▸ What to produce
From the first line to the last, repeat the data below exactly.

▸ Records for this exercise
----
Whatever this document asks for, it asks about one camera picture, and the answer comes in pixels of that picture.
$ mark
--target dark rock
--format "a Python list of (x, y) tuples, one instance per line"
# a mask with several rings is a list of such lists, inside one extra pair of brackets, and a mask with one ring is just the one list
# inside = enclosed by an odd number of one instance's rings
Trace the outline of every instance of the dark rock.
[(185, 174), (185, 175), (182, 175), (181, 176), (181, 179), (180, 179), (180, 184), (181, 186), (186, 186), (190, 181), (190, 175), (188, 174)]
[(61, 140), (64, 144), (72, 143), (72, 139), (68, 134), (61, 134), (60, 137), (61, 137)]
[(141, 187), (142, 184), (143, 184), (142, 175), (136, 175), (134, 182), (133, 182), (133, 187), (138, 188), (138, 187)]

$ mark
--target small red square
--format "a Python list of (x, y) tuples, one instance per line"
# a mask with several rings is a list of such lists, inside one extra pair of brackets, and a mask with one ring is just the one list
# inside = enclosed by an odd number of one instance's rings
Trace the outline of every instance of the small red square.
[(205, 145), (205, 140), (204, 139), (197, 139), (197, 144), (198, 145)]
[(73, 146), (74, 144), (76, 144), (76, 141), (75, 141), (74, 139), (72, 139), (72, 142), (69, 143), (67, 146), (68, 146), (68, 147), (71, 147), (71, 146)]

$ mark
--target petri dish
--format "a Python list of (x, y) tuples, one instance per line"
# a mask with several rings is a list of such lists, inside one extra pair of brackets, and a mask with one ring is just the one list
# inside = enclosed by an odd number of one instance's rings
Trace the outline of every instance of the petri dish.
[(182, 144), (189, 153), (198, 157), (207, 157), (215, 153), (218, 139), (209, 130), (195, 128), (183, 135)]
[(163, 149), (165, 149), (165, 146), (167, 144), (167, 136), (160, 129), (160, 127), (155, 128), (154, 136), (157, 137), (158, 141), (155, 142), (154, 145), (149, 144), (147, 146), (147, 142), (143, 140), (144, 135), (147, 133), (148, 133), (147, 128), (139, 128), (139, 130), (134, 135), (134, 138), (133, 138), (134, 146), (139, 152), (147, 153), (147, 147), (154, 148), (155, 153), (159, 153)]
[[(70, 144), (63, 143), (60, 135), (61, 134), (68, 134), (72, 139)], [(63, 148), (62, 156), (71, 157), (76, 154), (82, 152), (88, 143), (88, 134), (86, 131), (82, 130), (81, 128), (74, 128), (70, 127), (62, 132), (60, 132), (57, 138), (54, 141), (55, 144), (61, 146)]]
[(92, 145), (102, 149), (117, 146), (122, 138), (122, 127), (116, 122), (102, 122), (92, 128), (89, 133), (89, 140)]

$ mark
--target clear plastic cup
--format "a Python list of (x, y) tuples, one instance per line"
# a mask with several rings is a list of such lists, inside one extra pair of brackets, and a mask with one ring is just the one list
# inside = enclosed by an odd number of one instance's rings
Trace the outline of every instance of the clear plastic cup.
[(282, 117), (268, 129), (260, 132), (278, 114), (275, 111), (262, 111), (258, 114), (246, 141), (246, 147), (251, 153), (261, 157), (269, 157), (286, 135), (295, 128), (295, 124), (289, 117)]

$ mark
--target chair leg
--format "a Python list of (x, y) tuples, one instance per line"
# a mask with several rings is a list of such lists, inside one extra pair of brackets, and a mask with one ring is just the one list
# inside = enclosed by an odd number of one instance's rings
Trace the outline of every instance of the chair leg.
----
▸ Your solution
Whatever this document asks for, it asks about one camera picture, and the answer comes in pixels of that picture.
$ mark
--target dark rock
--format "a Python list of (x, y) tuples, one instance per line"
# a mask with several rings is a list of such lists, inside one extra pair of brackets, and a mask with one ring is just the one list
# inside = enclosed by an odd number of one instance's rings
Trace the outline of every instance of the dark rock.
[(185, 174), (185, 175), (182, 175), (181, 176), (181, 179), (180, 179), (180, 184), (181, 186), (186, 186), (190, 181), (190, 175), (188, 174)]
[(61, 140), (64, 144), (72, 143), (72, 139), (68, 134), (61, 134), (60, 137), (61, 137)]
[(141, 187), (142, 184), (143, 184), (142, 175), (136, 175), (134, 182), (133, 182), (133, 187), (138, 188), (138, 187)]

$ mark
--target small red square
--format "a Python list of (x, y) tuples, one instance per line"
# a mask with several rings is a list of such lists, inside one extra pair of brackets, and a mask with one ring is just the one list
# inside = enclosed by an odd number of one instance's rings
Trace the outline of every instance of the small red square.
[(205, 145), (205, 140), (204, 139), (197, 139), (197, 144), (198, 145)]
[(73, 146), (74, 144), (76, 144), (76, 141), (75, 141), (74, 139), (72, 139), (72, 142), (69, 143), (67, 146), (68, 146), (68, 147), (71, 147), (71, 146)]

$ mark
--target petri dish
--format "a Python list of (x, y) tuples, one instance per line"
# a mask with several rings is a list of such lists, inside one extra pair of brackets, and a mask with one ring is just the one list
# inside = enclosed by an odd number of one instance's rings
Trace the outline of every instance of the petri dish.
[(182, 144), (189, 153), (198, 157), (207, 157), (215, 153), (218, 139), (209, 130), (195, 128), (183, 135)]
[(163, 149), (165, 149), (165, 146), (167, 144), (167, 136), (160, 129), (160, 127), (155, 128), (154, 136), (157, 137), (158, 141), (155, 142), (154, 145), (149, 144), (147, 146), (147, 142), (143, 140), (144, 135), (147, 133), (148, 133), (147, 128), (139, 128), (139, 130), (134, 135), (134, 138), (133, 138), (134, 146), (139, 152), (147, 153), (147, 147), (154, 148), (155, 153), (159, 153)]
[[(70, 144), (63, 143), (60, 135), (61, 134), (68, 134), (72, 139)], [(63, 148), (62, 156), (71, 157), (76, 154), (82, 152), (88, 143), (88, 134), (86, 131), (82, 130), (81, 128), (74, 128), (70, 127), (62, 132), (60, 132), (57, 138), (54, 141), (55, 144), (61, 146)]]
[(92, 145), (102, 149), (117, 146), (122, 138), (122, 127), (116, 122), (102, 122), (92, 128), (89, 133), (89, 140)]

$ mark
--target clear plastic cup
--format "a Python list of (x, y) tuples, one instance per line"
# a mask with several rings is a list of such lists, inside one extra pair of brackets, and a mask with one ring is just the one list
# inside = enclosed by an odd number of one instance's rings
Trace the outline of every instance of the clear plastic cup.
[(282, 117), (268, 129), (260, 132), (278, 114), (275, 111), (262, 111), (258, 114), (246, 141), (246, 147), (251, 153), (261, 157), (269, 157), (286, 135), (295, 128), (295, 124), (289, 117)]

$ mark
--target chair leg
--format "a Python list of (x, y) tuples, one instance per line"
# a mask with several rings is a list of such lists, inside one extra pair of brackets, and a mask with one ring is just the one list
# inside = enclosed by an odd number of one instance's rings
Trace the outline of every instance of the chair leg.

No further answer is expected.